• [What the task requires]: Under this line are the records; write out word for word the part that begins at the line containing "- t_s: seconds" and ends at the line containing "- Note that", and no more.

• [Extracted data]:

+---+

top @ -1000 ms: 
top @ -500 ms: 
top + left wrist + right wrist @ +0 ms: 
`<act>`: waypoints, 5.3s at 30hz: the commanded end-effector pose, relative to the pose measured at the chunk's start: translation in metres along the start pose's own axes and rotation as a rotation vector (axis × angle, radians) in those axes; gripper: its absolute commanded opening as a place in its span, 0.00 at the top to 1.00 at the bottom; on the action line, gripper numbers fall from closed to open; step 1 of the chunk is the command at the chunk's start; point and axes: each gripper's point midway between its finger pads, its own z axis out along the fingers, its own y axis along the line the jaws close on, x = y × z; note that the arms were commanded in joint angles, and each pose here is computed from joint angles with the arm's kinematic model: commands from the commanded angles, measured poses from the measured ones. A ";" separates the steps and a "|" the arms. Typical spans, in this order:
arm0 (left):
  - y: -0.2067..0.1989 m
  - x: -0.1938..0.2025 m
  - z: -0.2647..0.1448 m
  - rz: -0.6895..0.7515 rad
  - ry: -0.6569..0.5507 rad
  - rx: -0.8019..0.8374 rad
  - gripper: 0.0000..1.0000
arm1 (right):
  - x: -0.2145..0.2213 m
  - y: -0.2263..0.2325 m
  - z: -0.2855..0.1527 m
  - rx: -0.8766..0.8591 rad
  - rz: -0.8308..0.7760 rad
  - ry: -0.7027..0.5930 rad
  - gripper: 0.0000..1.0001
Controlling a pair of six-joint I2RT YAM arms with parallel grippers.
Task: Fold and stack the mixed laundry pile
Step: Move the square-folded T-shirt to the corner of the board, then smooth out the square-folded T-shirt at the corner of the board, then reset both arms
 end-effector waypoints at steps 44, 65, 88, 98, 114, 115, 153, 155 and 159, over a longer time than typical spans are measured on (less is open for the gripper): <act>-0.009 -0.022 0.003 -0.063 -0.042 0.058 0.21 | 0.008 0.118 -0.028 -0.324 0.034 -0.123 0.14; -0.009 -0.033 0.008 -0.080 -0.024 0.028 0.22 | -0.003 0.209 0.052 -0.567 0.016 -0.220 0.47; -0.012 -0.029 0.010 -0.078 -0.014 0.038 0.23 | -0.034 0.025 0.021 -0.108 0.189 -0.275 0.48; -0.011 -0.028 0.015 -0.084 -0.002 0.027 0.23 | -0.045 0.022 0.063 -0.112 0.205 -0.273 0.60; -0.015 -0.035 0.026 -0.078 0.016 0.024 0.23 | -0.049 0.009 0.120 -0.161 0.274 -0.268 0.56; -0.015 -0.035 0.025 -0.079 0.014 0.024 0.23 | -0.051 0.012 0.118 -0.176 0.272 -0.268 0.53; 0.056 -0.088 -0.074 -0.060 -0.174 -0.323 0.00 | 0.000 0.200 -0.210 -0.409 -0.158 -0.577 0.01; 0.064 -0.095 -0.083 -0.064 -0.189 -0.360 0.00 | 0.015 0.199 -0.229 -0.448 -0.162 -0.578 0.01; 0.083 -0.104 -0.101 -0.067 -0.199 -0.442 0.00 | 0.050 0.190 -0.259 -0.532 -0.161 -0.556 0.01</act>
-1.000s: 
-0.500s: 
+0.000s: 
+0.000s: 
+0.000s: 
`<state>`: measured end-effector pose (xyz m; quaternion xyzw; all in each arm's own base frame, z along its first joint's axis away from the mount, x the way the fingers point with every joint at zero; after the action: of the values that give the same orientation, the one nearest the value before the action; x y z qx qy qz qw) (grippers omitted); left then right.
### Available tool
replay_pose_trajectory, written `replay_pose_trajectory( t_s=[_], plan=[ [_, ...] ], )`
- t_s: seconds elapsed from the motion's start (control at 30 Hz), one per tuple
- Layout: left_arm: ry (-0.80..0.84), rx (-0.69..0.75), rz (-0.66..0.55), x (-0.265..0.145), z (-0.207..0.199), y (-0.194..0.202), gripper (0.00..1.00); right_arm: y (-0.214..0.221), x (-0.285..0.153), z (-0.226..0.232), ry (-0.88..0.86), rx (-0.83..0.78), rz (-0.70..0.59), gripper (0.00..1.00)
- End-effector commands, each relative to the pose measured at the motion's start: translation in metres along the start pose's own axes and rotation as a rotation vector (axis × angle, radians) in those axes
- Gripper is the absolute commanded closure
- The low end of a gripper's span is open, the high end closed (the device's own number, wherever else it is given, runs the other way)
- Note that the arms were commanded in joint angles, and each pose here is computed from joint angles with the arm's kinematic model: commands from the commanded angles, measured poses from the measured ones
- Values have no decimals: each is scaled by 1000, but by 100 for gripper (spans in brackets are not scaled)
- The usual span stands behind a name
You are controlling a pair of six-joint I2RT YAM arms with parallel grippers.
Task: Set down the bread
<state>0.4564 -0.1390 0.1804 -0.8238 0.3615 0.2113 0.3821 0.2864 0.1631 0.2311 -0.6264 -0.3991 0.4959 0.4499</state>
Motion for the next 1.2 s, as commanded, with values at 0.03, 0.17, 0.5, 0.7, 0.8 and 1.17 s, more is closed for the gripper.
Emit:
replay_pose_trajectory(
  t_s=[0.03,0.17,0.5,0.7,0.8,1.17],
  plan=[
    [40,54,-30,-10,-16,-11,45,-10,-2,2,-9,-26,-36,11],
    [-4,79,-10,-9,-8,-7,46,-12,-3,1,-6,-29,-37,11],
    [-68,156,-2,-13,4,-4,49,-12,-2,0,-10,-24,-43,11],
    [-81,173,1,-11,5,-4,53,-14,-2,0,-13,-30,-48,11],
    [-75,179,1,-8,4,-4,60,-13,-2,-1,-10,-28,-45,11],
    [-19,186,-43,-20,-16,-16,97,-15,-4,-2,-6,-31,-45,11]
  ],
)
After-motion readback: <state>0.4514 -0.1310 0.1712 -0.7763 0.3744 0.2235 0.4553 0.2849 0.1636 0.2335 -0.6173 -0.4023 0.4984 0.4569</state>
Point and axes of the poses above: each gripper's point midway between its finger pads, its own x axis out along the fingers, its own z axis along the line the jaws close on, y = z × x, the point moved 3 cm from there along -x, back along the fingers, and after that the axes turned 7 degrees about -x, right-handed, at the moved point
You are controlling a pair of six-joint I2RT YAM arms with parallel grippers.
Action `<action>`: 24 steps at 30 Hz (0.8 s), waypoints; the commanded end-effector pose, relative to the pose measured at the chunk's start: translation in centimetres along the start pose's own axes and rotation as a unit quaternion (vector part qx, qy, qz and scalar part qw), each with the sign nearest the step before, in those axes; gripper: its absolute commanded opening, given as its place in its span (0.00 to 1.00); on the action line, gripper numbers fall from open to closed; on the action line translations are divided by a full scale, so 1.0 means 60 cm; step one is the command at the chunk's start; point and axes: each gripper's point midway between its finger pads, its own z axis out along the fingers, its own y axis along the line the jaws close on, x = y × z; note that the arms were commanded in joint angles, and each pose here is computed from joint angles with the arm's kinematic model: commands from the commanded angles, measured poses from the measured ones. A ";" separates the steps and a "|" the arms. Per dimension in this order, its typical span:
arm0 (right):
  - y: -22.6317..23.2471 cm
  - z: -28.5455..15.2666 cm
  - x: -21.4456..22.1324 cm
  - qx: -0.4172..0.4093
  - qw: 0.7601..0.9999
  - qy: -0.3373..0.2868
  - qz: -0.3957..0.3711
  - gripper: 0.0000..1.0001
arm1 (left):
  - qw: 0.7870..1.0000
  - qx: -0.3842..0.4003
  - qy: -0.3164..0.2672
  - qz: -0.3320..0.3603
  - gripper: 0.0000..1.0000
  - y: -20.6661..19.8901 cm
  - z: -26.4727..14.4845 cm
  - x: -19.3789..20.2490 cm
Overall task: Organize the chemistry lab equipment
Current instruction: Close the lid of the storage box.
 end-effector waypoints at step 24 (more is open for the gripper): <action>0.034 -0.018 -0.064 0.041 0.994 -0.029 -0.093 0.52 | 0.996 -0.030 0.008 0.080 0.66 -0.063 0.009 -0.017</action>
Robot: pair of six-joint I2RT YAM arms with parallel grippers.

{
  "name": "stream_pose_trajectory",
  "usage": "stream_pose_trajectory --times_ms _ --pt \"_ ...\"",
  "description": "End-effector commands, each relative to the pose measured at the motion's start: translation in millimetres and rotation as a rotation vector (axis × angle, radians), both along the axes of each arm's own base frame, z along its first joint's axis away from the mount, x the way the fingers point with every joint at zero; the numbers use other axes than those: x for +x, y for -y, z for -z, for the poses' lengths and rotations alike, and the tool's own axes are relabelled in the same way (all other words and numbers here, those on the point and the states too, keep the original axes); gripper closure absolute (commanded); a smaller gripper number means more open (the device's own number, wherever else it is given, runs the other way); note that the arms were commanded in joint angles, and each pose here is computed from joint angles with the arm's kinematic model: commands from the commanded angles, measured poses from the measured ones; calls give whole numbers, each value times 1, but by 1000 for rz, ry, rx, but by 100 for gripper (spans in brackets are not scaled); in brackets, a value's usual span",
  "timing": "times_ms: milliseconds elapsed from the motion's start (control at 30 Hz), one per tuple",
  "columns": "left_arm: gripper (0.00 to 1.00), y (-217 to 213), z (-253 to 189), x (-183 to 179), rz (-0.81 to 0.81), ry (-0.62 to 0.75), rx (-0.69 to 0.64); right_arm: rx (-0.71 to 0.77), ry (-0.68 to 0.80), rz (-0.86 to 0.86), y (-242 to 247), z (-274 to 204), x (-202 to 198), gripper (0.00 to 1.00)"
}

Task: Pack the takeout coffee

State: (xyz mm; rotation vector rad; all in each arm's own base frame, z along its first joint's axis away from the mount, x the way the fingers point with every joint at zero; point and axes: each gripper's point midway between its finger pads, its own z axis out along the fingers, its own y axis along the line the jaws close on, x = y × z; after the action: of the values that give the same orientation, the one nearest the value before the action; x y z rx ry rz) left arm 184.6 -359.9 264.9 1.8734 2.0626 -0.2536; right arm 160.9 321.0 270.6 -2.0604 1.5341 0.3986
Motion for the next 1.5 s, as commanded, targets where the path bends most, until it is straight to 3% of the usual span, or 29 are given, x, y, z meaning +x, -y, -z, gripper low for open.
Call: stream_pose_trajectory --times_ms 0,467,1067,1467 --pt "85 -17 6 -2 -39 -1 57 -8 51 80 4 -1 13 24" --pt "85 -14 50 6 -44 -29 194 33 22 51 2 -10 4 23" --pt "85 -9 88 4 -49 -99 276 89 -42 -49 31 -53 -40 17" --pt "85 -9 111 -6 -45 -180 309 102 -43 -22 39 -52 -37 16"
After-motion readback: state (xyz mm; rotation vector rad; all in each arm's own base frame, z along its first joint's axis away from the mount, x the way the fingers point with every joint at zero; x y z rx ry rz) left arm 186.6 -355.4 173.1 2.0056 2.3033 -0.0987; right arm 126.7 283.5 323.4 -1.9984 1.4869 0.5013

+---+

• [Expected answer]:
- t_s: seconds elapsed from the motion's start (control at 30 Hz), one per tuple
- Layout: left_arm: ry (-0.80..0.84), rx (-0.69..0.75), rz (-0.66..0.55), x (-0.265..0.145), z (-0.207..0.199), y (-0.194..0.202), gripper (0.00..1.00); right_arm: y (-0.214..0.221), x (-0.285..0.153), z (-0.226..0.232), ry (-0.88..0.86), rx (-0.83..0.78), rz (-0.70..0.59), gripper (0.00..1.00)
- End-effector commands, each relative to the pose measured at the motion's start: translation in metres along the start pose's own axes and rotation as a rotation vector (axis × angle, radians) in those axes
- Gripper is the absolute commanded closure
- The low end of a gripper's span is open, the high end closed (the device's own number, wherever else it is given, runs the other way)
- Note that the arms were commanded in joint angles, and each pose here is computed from joint angles with the arm's kinematic model: commands from the commanded angles, measured poses from the measured ones

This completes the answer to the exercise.